C______ SA s'en étant remis à justice quant au bien-fondé de l'appel formé par l'appelant, il n'y a pas lieu de la condamner à participer aux frais judiciaires ni de lui allouer des dépens.

* * * * *


 

 

PAR CES MOTIFS,
La Chambre civile :


A la forme :

Déclare recevable l'appel interjeté par A______ contre le jugement JTPI/3429/2022 rendu le 18 mars 2022 par le Tribunal de première instance dans la cause C/23044/2020-21.

Au fond :

Annule les chiffres 1 à 4 du dispositif de ce jugement.

Rejette l'exception de prescription soulevée par B______ SA.

Renvoie la cause au Tribunal de première instance pour la suite de la procédure.

Sur les frais :

Arrête les frais judiciaires d'appel à 1'800 fr., les met à la charge de B______ SA et dit qu'ils sont compensés avec l'avance de frais fournie par A______, laquelle reste acquise à l'Etat de Genève.
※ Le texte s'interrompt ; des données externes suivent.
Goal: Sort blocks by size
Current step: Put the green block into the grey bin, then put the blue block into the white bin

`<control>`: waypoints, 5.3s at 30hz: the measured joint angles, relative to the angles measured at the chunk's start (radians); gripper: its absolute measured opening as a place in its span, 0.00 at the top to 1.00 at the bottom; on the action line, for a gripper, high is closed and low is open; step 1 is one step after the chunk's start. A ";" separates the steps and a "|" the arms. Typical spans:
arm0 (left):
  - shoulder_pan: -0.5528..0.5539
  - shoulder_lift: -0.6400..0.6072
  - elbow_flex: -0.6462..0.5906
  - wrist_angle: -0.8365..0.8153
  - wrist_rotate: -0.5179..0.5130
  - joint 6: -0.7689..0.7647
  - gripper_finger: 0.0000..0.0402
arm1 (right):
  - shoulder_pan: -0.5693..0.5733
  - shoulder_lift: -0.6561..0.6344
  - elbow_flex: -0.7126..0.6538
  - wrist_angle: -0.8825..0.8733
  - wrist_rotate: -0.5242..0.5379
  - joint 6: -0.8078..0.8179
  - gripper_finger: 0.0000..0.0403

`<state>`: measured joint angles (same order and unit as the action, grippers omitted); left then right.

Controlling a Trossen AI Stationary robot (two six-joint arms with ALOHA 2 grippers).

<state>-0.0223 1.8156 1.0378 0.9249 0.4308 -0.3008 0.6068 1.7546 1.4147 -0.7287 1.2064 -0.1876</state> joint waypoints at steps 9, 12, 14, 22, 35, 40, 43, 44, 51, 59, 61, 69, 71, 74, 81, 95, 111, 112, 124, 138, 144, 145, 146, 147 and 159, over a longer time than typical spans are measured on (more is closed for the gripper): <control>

Condamne B______ SA à verser à A______ les sommes de 1'800 fr. à titre de remboursement des frais judiciaires et de 2'000 fr. à titre de dépens d'appel.

Siégeant :

Monsieur Laurent RIEBEN, président; Monsieur Patrick CHENAUX,
Madame Fabienne GEISINGER-MARIETHOZ, juges; Madame Sandra CARRIER, greffière.

 

Le président :

Laurent RIEBEN

 

La greffière :

Sandra CARRIER

 

 


 

 

Indication des voies de recours :

 

Conformément aux art. 72 ss de la loi fédérale sur le Tribunal fédéral du 17 juin 2005 (LTF; RS 173.110), le présent arrêt peut être porté dans les trente jours qui suivent sa notification avec expédition complète (art. 100 al. 1 LTF) par-devant le Tribunal fédéral par la voie du recours en matière civile.

 

Le recours doit être adressé au Tribunal fédéral, 1000 Lausanne 14.

 

Valeur litigieuse des conclusions pécuniaires au sens de la LTF supérieure ou égale à 30'000 fr.